### WHAT THE EXERCISE ASKS:
Take the listing below and output it exactly, with no images.
╭─ DATASET EXCERPT
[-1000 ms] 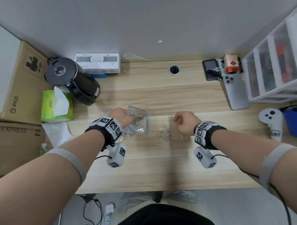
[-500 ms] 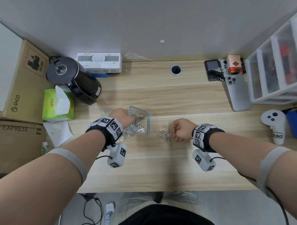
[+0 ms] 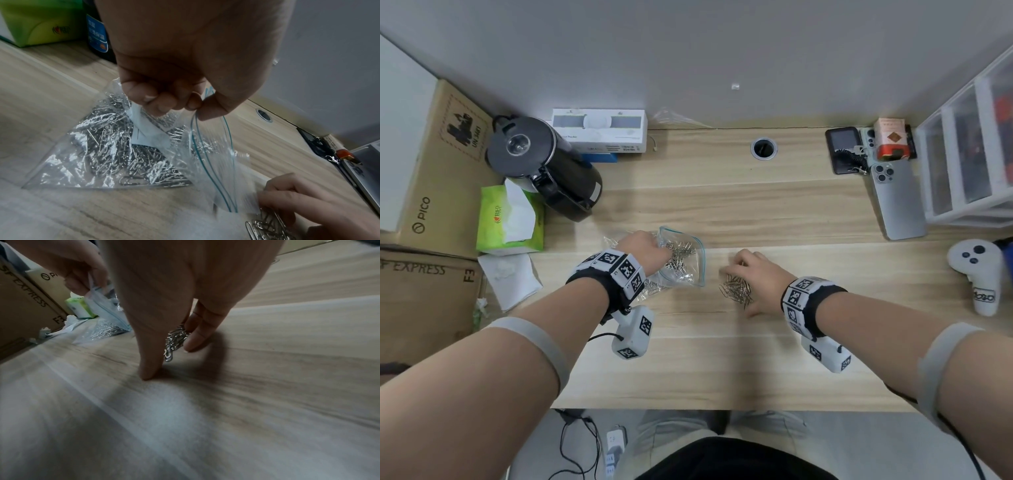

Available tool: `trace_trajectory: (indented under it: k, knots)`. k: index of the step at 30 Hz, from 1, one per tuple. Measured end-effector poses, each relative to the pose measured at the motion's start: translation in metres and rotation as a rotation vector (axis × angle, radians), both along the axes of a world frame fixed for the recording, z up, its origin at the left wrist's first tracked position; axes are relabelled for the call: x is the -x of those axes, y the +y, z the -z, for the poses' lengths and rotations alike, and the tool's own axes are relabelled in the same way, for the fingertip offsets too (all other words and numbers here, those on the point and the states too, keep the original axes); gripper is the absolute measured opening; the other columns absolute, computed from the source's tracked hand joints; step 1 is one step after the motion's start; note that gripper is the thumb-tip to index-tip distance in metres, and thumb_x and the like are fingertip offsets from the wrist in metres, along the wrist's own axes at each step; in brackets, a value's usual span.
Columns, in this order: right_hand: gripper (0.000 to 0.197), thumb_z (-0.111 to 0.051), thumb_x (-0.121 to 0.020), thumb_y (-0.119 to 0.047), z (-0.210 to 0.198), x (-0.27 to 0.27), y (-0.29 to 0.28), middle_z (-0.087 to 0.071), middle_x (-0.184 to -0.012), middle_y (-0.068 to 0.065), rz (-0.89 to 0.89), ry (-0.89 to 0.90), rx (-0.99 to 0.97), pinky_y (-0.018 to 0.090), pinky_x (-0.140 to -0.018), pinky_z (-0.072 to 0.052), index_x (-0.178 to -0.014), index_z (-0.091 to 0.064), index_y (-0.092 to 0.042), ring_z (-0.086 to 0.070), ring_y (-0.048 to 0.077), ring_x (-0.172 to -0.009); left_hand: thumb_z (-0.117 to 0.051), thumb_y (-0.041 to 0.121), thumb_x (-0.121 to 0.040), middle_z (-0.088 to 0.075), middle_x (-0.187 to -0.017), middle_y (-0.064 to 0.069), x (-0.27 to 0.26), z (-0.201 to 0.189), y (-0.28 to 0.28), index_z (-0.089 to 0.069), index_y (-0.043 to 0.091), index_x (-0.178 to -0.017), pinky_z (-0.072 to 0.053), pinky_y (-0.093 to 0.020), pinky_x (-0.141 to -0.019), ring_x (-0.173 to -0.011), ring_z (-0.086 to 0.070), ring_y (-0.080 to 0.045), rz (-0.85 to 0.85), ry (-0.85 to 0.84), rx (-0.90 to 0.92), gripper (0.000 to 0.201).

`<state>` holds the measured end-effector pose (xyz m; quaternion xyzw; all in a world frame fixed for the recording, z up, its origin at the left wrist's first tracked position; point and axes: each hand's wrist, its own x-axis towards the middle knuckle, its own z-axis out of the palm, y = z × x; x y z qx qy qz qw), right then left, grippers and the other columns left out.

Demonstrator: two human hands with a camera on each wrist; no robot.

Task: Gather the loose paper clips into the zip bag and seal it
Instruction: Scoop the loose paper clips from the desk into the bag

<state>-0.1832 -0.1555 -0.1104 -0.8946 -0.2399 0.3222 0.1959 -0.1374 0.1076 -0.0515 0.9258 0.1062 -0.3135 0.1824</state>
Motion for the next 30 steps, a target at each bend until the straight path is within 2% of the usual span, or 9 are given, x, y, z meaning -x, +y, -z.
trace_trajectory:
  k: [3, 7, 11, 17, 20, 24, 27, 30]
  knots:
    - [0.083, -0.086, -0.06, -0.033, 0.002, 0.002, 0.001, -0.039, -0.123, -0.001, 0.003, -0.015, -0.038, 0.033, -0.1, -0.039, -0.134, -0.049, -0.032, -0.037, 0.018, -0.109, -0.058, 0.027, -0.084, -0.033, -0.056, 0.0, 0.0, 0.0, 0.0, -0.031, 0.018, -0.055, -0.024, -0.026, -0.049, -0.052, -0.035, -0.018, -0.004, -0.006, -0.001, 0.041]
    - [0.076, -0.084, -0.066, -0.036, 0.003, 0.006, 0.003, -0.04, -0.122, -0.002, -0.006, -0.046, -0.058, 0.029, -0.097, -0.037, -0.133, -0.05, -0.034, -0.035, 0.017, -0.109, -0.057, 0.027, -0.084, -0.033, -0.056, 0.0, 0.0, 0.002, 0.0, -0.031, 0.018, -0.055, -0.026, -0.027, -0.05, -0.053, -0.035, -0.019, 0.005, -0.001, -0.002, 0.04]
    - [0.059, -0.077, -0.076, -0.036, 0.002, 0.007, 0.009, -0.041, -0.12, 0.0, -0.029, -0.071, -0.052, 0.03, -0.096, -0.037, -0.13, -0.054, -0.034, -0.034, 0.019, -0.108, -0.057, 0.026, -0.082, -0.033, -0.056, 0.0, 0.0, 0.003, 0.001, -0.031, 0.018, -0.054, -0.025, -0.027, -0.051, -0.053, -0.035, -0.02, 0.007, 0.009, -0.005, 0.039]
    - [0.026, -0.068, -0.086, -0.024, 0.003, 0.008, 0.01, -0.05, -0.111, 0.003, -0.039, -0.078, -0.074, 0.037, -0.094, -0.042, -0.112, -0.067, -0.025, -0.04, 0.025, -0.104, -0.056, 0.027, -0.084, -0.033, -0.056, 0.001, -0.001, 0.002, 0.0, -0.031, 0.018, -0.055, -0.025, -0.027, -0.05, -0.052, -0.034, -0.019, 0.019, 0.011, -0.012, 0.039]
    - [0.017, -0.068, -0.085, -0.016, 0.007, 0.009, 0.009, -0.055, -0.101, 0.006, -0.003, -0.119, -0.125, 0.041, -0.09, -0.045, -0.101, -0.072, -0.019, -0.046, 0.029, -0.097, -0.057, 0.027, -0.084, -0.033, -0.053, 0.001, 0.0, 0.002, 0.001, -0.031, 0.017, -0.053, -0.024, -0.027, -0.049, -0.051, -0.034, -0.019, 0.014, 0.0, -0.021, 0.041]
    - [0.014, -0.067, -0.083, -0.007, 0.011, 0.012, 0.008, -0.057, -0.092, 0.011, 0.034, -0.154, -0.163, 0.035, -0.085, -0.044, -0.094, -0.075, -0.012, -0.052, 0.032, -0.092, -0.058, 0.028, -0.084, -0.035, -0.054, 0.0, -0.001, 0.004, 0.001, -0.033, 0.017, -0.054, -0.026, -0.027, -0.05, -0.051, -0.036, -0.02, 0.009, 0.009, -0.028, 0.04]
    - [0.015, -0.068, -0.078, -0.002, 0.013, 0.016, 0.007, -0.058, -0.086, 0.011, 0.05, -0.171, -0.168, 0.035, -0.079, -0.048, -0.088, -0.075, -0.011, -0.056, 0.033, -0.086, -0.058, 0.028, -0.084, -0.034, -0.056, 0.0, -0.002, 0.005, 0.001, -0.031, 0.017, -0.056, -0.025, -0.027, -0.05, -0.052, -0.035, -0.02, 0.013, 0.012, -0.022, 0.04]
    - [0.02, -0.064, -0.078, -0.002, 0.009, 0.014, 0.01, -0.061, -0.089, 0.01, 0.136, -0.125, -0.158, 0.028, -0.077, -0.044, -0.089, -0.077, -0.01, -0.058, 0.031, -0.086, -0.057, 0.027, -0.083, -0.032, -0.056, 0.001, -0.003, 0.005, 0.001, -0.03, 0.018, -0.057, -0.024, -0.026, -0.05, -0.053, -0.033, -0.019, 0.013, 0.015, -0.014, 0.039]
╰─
### PROBLEM SOLUTION:
[-1000 ms] 
[-500 ms] 
[+0 ms] 

Available tool: `trace_trajectory: (indented under it: k, knots)`. k: index of the step at 30 Hz, from 1, one per tuple. Measured end-effector poses, each relative to the pose measured at the motion's start: translation in metres and rotation as a rotation vector (axis × angle, radians), both along the axes of a world frame fixed for the recording, z up, its origin at the left wrist's first tracked position; axes are relabelled for the call: x is the -x of those axes, y the +y, z the -z, for the poses' lengths and rotations alike, and the tool's own axes are relabelled in the same way, for the fingertip offsets too (all other words and numbers here, those on the point and the states too, keep the original axes); gripper is the absolute measured opening; the other columns absolute, computed from the source's tracked hand joints; step 1 is one step after the motion's start; note that gripper is the thumb-tip to index-tip distance in metres, and thumb_x and the like are fingertip offsets from the wrist in metres, along the wrist's own axes at each step; in brackets, a value's usual span.
Columns, in this order: right_hand: gripper (0.000 to 0.197), thumb_z (-0.111 to 0.051), thumb_x (-0.121 to 0.020), thumb_y (-0.119 to 0.047), z (-0.210 to 0.198), x (-0.27 to 0.27), y (-0.29 to 0.28), middle_z (-0.087 to 0.071), middle_x (-0.184 to -0.012), middle_y (-0.068 to 0.065), rz (-0.89 to 0.89), ry (-0.89 to 0.90), rx (-0.99 to 0.97), pinky_y (-0.018 to 0.090), pinky_x (-0.140 to -0.018), pinky_z (-0.072 to 0.052), index_x (-0.178 to -0.014), index_z (-0.091 to 0.064), index_y (-0.092 to 0.042), ring_z (-0.086 to 0.070), ring_y (-0.048 to 0.077), ring_x (-0.172 to -0.009); left_hand: thumb_z (-0.117 to 0.051), thumb_y (-0.041 to 0.121), thumb_x (-0.121 to 0.040), middle_z (-0.088 to 0.075), middle_x (-0.187 to -0.017), middle_y (-0.064 to 0.069), x (-0.27 to 0.26), z (-0.201 to 0.189), y (-0.28 to 0.28), index_z (-0.089 to 0.069), index_y (-0.043 to 0.091), index_x (-0.178 to -0.017), pinky_z (-0.072 to 0.053), pinky_y (-0.093 to 0.020), pinky_x (-0.141 to -0.019), ring_x (-0.173 to -0.011), ring_z (-0.086 to 0.070), ring_y (-0.080 to 0.045), rz (-0.85 to 0.85), ry (-0.85 to 0.84), rx (-0.90 to 0.92), gripper (0.000 to 0.201).

`<state>` holds the measured end-effector pose (xyz m; quaternion xyzw; all in a world frame fixed for the recording, z up, its origin at the left wrist's first tracked position; point and axes: each hand's wrist, its own x-axis towards the middle knuckle, its own z-axis out of the palm, y = z × x; x y z qx qy qz qw), right then left, grippers and the other columns left out.

Demonstrator: two human hands with a camera on each wrist; no robot.

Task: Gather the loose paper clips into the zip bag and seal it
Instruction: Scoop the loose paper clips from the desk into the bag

<state>-0.1832 -0.1555 -0.1104 -0.8946 -0.2399 0.3222 0.1959 -0.1374 0.1076 -0.0515 0.9258 0.1062 -0.3135 0.1824</state>
Motion for the next 30 steps, a target at each bend until the straight path is within 2% of the usual span, or 9 are given, x, y, z meaning -x, +y, -z.
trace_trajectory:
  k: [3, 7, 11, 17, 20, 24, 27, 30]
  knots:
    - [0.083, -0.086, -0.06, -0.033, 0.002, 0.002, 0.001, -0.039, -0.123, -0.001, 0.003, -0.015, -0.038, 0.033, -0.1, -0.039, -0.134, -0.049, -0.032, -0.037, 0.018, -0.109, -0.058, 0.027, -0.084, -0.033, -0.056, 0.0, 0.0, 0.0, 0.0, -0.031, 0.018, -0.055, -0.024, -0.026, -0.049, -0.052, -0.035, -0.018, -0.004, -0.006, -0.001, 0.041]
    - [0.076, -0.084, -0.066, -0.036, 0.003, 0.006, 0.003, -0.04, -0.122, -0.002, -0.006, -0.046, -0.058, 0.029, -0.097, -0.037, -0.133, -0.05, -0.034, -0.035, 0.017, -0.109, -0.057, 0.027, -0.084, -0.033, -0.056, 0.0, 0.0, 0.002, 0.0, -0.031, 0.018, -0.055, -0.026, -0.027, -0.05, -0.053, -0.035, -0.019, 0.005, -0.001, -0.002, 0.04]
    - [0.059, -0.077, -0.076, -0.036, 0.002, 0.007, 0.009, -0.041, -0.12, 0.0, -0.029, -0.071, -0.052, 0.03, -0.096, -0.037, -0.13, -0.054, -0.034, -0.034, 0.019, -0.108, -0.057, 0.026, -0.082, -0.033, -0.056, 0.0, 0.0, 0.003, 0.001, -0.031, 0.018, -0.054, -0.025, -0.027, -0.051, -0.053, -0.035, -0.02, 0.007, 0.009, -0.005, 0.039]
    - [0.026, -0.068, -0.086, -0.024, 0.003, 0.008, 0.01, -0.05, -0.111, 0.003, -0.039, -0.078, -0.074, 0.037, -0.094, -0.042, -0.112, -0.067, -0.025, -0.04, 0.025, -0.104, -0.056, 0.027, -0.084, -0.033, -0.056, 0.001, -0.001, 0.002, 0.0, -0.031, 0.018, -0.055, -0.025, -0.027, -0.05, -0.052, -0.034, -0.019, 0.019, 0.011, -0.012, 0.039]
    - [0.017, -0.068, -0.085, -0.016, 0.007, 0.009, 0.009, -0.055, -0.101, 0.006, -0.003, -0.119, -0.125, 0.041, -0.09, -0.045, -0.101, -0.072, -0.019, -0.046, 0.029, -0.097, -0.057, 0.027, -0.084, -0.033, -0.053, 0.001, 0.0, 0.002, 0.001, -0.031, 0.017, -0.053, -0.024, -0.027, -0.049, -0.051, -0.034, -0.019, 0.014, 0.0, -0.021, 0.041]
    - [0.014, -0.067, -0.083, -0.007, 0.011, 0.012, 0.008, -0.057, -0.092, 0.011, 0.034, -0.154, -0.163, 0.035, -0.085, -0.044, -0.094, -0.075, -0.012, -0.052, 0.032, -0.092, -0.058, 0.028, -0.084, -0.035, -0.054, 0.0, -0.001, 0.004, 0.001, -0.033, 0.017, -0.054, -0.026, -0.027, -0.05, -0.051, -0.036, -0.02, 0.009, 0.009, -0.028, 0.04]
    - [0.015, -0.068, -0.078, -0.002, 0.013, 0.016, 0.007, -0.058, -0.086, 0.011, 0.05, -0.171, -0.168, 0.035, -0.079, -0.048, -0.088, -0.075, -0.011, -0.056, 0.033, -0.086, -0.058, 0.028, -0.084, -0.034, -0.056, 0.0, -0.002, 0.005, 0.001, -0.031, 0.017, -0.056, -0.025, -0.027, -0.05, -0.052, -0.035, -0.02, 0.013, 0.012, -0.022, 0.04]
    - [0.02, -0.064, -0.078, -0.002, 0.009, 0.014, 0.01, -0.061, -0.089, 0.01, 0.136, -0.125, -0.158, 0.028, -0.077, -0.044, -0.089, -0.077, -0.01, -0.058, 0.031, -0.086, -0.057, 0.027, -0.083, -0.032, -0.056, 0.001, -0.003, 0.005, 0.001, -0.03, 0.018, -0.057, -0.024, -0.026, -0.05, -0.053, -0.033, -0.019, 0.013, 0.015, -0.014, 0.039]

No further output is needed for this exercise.